◆ Exercise objective ◆
Instruction for the listing below: copy exactly, and only, the lines from the one holding "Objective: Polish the" through its last line, omitting any picture.

--- START ---

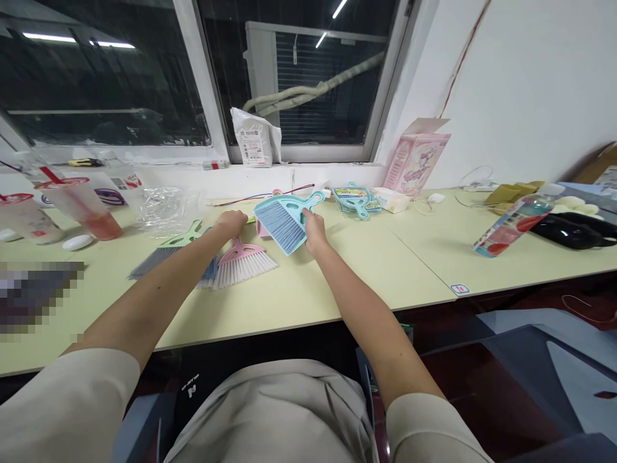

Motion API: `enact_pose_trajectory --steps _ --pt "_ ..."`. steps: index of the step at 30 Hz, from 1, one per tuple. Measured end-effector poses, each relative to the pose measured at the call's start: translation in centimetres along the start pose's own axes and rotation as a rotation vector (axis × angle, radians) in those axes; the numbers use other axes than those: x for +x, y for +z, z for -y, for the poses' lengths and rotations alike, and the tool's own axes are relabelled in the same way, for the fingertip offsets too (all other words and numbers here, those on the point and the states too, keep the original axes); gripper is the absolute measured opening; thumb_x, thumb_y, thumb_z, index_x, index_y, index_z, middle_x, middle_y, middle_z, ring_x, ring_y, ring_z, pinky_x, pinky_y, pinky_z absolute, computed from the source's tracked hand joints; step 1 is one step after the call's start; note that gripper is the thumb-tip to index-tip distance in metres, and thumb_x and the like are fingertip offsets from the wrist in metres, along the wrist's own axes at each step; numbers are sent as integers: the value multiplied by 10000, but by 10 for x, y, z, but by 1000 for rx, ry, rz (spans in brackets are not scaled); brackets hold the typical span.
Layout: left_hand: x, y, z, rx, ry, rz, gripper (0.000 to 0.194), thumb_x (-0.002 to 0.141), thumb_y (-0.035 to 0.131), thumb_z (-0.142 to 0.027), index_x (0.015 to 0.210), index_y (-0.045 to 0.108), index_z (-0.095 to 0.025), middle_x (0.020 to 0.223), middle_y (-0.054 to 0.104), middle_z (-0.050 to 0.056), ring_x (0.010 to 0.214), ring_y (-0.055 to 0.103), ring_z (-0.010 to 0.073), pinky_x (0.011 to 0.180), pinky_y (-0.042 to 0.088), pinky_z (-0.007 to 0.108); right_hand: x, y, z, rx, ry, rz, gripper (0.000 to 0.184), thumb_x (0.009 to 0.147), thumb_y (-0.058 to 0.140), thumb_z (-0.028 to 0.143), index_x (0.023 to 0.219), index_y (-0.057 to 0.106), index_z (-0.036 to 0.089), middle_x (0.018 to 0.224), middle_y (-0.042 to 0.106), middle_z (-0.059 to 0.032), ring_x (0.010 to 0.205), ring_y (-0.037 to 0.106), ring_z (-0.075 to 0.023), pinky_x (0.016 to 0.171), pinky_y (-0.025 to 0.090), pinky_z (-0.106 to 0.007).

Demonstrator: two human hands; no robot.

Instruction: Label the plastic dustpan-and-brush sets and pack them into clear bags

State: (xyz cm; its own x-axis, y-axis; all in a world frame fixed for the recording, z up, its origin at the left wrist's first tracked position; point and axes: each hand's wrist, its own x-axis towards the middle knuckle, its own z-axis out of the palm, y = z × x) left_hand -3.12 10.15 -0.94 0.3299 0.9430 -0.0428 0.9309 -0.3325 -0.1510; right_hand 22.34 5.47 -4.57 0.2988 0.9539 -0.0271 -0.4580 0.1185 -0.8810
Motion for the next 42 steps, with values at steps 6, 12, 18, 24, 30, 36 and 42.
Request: enact_pose_trajectory --steps 6,12,18,24,30,36,42 --pt "-3 -14 5 31 -137 -174 409 913 632 -271 1284 674 -102 1239 692 269 1209 660 387 975 495 441 -2 1 3 -10 -3 -8 126 884 643 280 843 696 173 711 701 19 659 657 -166 604 520 -273" --pt "-55 -29 -10 -15 -81 -667 387 1055 326 -213 1244 655 -134 1200 693 214 1138 665 348 867 511 434 -4 2 1 -17 28 -2 112 891 643 273 857 692 178 702 701 22 638 660 -165 597 530 -266" --pt "-101 -1 -50 79 453 -669 320 1024 412 -115 1157 695 -184 1257 707 155 1243 634 277 956 526 394 -21 15 -5 -25 186 30 96 909 617 222 875 684 162 742 732 -20 668 698 -193 614 576 -304" --pt "-102 1 -63 96 483 -630 280 996 493 -123 1156 718 -172 1216 738 151 1199 664 299 972 503 441 -30 22 -5 21 208 68 91 925 585 178 885 665 166 733 725 -27 622 686 -189 606 589 -315" --pt "-108 5 -65 76 527 -642 353 1004 450 -123 1223 722 -178 1275 733 148 1252 642 302 1027 430 489 -28 19 -7 41 231 71 97 935 570 162 890 656 169 739 726 -28 623 691 -188 608 600 -316" --pt "-110 7 -67 -15 490 -619 433 975 446 -97 1307 696 -223 1357 708 138 1334 605 297 1142 329 546 -22 18 -10 37 256 92 77 928 576 169 957 646 178 760 724 -19 638 698 -187 613 605 -317" --pt "-112 7 -65 -1 491 -641 442 982 433 -93 1327 684 -208 1361 707 142 1318 618 299 1149 333 555 -19 16 -8 52 265 77 81 932 569 164 938 650 164 767 729 -33 645 700 -190 647 617 -328"
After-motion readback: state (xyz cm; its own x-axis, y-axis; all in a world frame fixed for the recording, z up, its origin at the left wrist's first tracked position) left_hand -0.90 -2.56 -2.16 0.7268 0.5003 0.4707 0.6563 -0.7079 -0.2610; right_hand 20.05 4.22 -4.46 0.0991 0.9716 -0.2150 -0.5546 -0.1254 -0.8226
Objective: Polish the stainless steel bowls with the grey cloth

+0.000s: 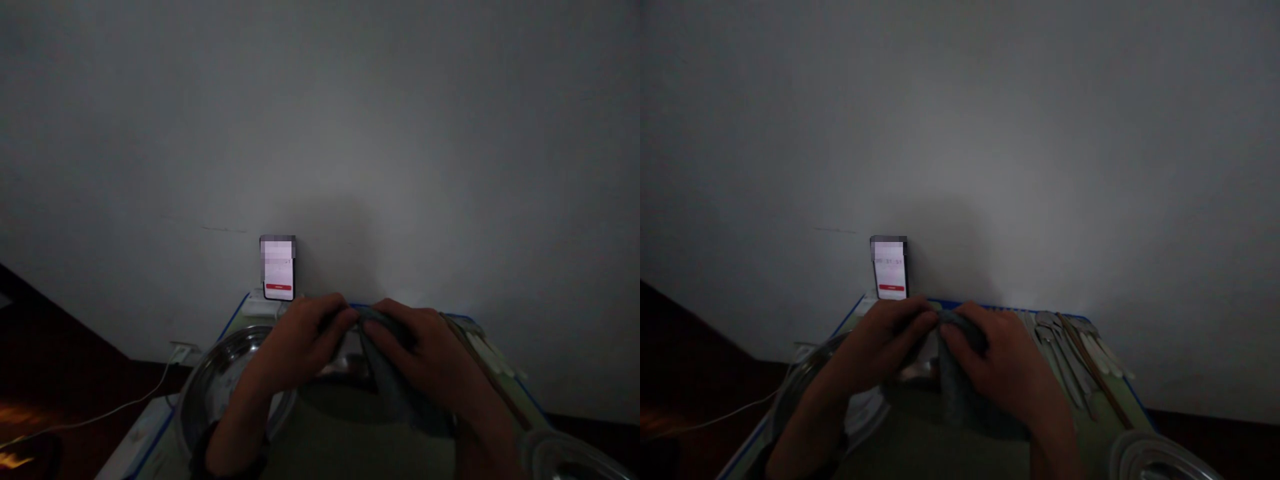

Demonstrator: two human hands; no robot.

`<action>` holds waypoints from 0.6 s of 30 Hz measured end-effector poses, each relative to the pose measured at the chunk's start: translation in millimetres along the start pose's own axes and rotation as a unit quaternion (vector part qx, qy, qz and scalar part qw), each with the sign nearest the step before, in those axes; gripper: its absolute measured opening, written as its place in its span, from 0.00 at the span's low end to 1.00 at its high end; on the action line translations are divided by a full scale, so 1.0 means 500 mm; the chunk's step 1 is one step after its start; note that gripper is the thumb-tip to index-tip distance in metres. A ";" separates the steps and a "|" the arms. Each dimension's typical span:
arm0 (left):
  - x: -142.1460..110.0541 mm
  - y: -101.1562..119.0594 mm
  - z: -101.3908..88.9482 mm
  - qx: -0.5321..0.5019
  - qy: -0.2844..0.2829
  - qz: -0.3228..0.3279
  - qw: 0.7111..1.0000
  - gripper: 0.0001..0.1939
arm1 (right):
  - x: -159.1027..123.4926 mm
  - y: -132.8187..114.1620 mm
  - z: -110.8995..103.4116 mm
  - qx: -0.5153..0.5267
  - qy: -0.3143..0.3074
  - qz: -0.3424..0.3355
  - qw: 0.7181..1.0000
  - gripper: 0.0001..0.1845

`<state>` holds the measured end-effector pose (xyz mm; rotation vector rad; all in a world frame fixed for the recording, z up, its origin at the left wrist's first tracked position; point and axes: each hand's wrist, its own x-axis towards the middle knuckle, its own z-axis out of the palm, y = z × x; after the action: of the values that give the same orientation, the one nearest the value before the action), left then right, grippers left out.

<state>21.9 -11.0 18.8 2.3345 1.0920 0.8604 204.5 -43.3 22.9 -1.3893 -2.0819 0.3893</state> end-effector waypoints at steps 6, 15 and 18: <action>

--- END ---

◆ Response to this exercise ◆
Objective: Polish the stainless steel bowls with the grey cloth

+0.000s: 

Demonstrator: two human hands; no robot.

`<action>` holds waypoints from 0.6 s of 30 Hz measured end-effector poses, each relative to the pose measured at the chunk's start: translation in millimetres along the start pose's own axes and rotation as a unit quaternion (vector part qx, qy, qz and scalar part qw), each with the sign nearest the step before, in those axes; gripper: its absolute measured opening, written as its place in its span, from 0.00 at the span's low end to 1.00 at its high end; on the action line translations are divided by a full scale, so 1.0 means 500 mm; the chunk's step 1 is one step after its start; note that gripper is the thumb-tip to index-tip distance in metres. A ";" separates the steps and a "|" the arms. Each dimension's typical span:
arm0 (left):
  - x: -142.1460..110.0541 mm
  - y: -101.1562..119.0594 mm
  - z: -101.3908..88.9482 mm
  - qx: -0.5321..0.5019
  - qy: -0.2844..0.2829
  - qz: -0.3228..0.3279
  - qw: 0.7111..1.0000
  - gripper: 0.0001..0.1939
arm1 (right):
  - x: -159.1027..123.4926 mm
  - y: -132.8187..114.1620 mm
  - z: -110.8995..103.4116 mm
  - qx: -0.5153..0.5267
  - qy: -0.3143..0.3074
  - qz: -0.3424..0.3355
  - qw: 0.7181..1.0000
  - gripper: 0.0001..0.1845

`<state>` holds the measured end-effector pose (xyz mm; rotation vector rad; all in a world frame fixed for the recording, z up, its origin at the left wrist's first tracked position; point and axes: each hand's wrist, its own x-axis towards the middle knuckle, its own z-axis out of the palm, y = z × x; after the action: of the values that give the same orientation, the one nearest the value before the action), left then right, grippers left out.

<state>21.9 -11.0 18.8 2.3345 1.0920 0.8604 204.5 -43.3 22.9 -1.3893 -2.0819 0.3893</state> end-effector waypoints at steps 6, 15 and 18: <action>

This answer is now complete.